| INSTRUCTIONS TO FOLLOW |
Report each line of the listing below that holds "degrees".

| GIVEN MATERIAL |
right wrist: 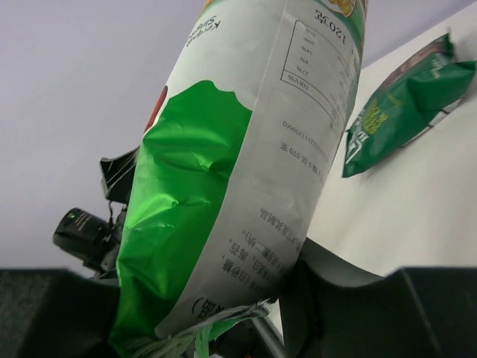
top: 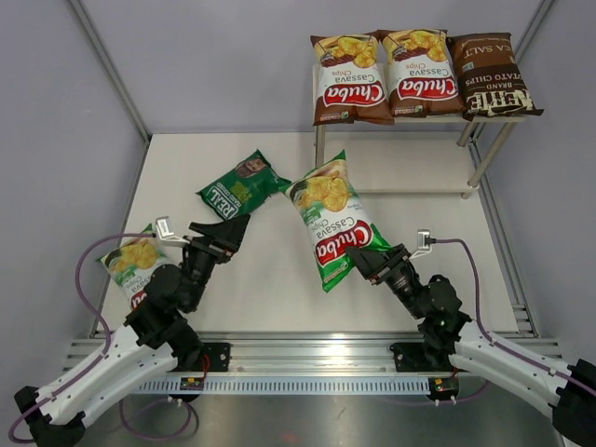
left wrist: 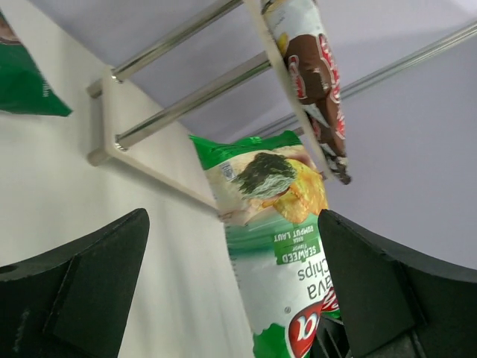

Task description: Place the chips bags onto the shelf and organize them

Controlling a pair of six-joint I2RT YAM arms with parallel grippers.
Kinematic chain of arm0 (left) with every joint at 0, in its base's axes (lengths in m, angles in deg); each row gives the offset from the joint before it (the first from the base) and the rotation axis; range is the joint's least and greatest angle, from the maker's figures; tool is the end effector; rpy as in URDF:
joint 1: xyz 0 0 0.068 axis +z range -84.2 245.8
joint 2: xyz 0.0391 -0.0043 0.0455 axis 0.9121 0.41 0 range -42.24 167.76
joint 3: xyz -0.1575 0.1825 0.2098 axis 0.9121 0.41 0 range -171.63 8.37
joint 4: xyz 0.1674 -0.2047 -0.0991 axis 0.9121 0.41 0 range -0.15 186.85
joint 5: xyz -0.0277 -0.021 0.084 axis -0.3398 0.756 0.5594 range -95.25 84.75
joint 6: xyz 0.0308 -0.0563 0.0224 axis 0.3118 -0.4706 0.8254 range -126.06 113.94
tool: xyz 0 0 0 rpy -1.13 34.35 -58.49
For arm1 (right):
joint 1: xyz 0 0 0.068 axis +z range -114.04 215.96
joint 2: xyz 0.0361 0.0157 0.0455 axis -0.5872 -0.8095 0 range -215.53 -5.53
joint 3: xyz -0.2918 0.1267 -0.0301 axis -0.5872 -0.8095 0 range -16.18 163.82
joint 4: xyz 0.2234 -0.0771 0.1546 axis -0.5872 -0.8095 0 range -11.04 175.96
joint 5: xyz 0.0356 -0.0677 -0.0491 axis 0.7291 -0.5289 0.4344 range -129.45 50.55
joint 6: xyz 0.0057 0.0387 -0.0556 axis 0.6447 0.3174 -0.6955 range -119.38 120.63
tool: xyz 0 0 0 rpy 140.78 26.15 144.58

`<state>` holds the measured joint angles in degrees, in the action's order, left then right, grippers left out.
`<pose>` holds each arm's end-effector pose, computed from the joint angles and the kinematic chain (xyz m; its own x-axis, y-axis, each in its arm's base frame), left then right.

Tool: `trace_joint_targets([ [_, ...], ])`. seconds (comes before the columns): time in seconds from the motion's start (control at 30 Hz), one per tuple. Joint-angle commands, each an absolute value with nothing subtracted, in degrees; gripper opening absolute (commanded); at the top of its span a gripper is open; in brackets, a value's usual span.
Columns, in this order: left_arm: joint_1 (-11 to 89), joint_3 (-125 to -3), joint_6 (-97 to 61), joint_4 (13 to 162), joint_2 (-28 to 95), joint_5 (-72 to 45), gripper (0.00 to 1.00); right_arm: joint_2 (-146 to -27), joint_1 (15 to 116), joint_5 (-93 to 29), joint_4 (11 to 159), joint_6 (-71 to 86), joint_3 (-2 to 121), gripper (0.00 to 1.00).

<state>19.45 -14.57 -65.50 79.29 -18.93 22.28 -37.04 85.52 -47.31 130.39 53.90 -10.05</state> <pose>0.1021 -0.0705 0.3170 -0.2200 -0.8757 -0.4298 0.2719 0.3681 -0.8891 0.0980 0.1034 0.2580 -0.4105 0.7424 -0.5295 -0.5705 0.2439 0.7843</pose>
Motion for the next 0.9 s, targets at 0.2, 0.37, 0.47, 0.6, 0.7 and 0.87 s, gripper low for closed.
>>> trace_joint_targets([
  [0.2, 19.7, -30.6, -51.6, 108.5, -12.6, 21.0, 0.99, -35.6, 80.0, -59.4, 124.9, 50.6, -7.7, 0.12],
  [0.37, 19.8, -35.5, -48.3, 114.8, -9.5, 18.3, 0.99, -43.1, 64.1, -47.1, 133.1, 60.1, -7.5, 0.11],
  [0.47, 19.9, -35.9, -46.6, 116.3, -10.8, 16.9, 0.99, -47.6, 58.9, -43.9, 134.4, 58.3, -4.9, 0.12],
  [0.6, 20.0, -39.1, -42.3, 119.0, -11.0, 11.3, 0.99, -60.4, 52.6, -39.7, 141.1, 57.2, -1.1, 0.12],
  [0.7, 20.0, -41.7, -38.0, 122.6, -9.4, 4.4, 0.99, -71.0, 47.7, -35.3, 150.0, 57.8, 1.8, 0.12],
  [0.87, 20.0, -49.1, -33.4, 131.8, -6.9, 1.0, 0.99, -87.9, 42.9, -28.2, 162.5, 59.2, 9.0, 0.13],
])
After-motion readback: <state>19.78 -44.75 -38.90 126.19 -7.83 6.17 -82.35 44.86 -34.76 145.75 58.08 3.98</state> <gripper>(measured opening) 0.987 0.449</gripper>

| ANSWER TO THE PROBLEM |
`<state>` holds the measured joint angles in degrees, in the action's order, left then right, grippers left out.
Tool: `trace_joint_targets([ [_, ...], ])`. seconds (comes before the columns): time in seconds from the motion's start (control at 30 Hz), one per tuple. Joint-angle commands, each an absolute value with nothing subtracted, in degrees; gripper opening absolute (commanded); at the top of its span a gripper is open; in brackets, a value's usual span.

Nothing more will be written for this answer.